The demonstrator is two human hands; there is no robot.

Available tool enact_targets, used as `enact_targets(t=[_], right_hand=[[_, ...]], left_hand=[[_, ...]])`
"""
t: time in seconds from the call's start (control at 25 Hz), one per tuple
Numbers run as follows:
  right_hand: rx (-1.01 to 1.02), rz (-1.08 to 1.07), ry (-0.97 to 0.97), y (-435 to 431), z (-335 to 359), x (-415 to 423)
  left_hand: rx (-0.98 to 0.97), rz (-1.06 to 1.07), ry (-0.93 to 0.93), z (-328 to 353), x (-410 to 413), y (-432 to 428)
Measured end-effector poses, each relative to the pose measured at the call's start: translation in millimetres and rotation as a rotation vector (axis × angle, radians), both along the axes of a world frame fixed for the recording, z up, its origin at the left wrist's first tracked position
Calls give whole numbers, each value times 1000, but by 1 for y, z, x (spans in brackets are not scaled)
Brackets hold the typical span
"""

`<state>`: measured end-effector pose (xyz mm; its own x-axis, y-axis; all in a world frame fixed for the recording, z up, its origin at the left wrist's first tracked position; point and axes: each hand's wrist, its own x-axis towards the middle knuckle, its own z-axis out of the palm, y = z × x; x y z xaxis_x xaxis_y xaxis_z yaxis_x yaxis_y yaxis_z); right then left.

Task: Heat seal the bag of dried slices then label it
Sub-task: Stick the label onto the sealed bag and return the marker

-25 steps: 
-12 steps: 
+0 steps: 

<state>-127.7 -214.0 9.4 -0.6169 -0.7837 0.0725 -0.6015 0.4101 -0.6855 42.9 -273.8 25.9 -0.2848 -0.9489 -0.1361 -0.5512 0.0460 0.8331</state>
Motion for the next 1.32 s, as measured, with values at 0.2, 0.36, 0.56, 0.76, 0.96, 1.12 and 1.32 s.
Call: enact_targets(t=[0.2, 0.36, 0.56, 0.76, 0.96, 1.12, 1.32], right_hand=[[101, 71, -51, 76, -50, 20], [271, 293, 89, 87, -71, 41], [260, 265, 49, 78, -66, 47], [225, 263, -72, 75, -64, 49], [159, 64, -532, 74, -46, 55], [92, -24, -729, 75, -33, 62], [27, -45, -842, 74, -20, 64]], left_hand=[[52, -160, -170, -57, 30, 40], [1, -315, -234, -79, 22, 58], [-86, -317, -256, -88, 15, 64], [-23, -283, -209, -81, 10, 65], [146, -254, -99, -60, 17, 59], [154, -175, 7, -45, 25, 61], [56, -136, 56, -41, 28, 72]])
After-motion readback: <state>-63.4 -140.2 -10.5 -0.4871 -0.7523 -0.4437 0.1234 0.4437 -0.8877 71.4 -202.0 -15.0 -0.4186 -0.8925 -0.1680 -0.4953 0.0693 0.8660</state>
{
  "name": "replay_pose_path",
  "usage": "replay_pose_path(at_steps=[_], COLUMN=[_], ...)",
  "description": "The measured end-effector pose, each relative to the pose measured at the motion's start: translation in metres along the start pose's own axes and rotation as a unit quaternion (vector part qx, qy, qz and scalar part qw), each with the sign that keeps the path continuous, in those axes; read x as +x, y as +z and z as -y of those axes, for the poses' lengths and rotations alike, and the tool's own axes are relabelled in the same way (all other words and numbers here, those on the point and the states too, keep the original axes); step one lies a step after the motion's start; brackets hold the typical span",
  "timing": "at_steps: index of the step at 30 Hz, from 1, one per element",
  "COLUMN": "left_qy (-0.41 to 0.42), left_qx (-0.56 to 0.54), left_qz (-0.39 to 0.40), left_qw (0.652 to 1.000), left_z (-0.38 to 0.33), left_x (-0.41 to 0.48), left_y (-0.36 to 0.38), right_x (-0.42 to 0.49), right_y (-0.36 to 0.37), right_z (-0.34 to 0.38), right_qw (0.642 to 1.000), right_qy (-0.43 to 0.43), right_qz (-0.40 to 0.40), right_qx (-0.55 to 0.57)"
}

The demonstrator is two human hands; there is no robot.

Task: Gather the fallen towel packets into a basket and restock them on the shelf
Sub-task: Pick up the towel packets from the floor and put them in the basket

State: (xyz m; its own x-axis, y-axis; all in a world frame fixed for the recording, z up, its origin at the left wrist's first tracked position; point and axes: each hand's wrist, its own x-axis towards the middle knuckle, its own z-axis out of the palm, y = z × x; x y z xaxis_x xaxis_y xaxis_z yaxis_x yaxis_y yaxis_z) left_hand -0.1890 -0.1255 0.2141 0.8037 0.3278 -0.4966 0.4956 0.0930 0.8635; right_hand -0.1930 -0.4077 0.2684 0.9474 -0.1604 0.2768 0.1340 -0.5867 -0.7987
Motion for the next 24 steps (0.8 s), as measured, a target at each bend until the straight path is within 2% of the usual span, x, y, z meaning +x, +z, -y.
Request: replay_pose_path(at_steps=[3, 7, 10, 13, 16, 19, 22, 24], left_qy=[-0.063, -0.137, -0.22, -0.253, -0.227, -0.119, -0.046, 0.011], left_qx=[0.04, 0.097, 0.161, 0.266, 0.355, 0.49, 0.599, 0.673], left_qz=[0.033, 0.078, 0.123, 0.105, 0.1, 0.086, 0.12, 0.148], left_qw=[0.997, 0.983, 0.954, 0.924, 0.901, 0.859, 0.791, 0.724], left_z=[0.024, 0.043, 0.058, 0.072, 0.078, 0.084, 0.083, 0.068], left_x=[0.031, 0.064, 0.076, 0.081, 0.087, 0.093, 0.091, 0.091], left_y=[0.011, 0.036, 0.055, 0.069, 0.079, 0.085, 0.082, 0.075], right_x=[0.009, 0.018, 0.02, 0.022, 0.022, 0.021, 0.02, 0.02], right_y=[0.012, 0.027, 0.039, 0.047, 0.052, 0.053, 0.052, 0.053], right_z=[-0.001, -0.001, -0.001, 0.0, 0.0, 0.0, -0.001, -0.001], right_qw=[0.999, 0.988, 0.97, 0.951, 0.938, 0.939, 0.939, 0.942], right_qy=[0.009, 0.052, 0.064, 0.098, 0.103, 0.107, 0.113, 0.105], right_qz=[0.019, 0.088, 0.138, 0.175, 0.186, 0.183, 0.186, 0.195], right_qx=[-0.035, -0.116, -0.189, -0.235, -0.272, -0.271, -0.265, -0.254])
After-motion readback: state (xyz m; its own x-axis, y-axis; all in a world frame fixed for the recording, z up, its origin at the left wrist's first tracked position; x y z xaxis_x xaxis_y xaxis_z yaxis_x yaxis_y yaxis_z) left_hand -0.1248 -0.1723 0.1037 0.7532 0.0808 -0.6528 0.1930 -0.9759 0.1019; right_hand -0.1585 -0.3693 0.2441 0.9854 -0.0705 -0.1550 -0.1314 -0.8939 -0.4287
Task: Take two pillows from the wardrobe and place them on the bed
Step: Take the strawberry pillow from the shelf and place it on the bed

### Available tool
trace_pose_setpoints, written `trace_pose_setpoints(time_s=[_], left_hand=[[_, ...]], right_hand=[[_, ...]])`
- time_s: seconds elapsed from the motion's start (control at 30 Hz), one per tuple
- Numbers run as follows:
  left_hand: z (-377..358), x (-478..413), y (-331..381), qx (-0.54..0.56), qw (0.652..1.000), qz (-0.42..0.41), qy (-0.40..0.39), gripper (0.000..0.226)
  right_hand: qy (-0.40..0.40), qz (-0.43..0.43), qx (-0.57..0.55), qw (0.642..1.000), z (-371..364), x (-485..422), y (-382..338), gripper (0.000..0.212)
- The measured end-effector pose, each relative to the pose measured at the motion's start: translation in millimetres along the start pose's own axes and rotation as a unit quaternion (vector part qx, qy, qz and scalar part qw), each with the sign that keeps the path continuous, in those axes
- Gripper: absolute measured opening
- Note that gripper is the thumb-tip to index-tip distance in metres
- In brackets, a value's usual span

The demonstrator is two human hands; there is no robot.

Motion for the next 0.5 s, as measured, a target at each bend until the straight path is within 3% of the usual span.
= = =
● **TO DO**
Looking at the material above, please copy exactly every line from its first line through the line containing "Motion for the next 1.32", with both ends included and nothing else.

● **EXPECTED OUTPUT**
The demonstrator is two human hands; there is no robot.

Available tool enact_targets, used as `enact_targets(t=[_], right_hand=[[_, ...]], left_hand=[[_, ...]])`
"""
t: time in seconds from the call's start (control at 25 Hz), one per tuple
Numbers run as follows:
  right_hand: rx (-1.01 to 1.02), rz (-1.08 to 1.07), ry (-0.97 to 0.97), y (-435 to 431), z (-335 to 359), x (-415 to 423)
  left_hand: rx (-0.98 to 0.97), rz (-1.06 to 1.07), ry (-0.93 to 0.93), z (-328 to 353), x (-410 to 413), y (-432 to 428)
Measured end-effector poses, each relative to the pose measured at the call's start: translation in millimetres and rotation as a rotation vector (axis × angle, radians), both along the axes of a world frame fixed for the recording, z up, its origin at the left wrist's first tracked position
Calls give whole numbers, each value times 1000, but by 1 for y, z, x (spans in brackets are not scaled)
Brackets hold the typical span
"""

`<state>`: measured end-effector pose (xyz mm; its own x-axis, y-axis; all in a world frame fixed for the recording, z up, its origin at the left wrist's first tracked position; point and axes: each hand's wrist, its own x-axis towards the middle knuckle, its own z-axis out of the palm, y = z × x; x y z xaxis_x xaxis_y xaxis_z yaxis_x yaxis_y yaxis_z); right then left.

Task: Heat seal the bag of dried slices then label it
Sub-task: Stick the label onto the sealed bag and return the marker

-25 steps: 
-12 steps: 
+0 steps: 

<state>-127.7 -214.0 9.4 -0.6169 -0.7837 0.0725 -0.6015 0.4101 -0.6855 42.9 -273.8 25.9 -0.2848 -0.9489 -0.1361 -0.5512 0.0460 0.8331</state>
Motion for the next 1.32 s, as measured, with values at 0.2, 0.36, 0.56, 0.76, 0.96, 1.12 and 1.32 s.

With that, the answer is done.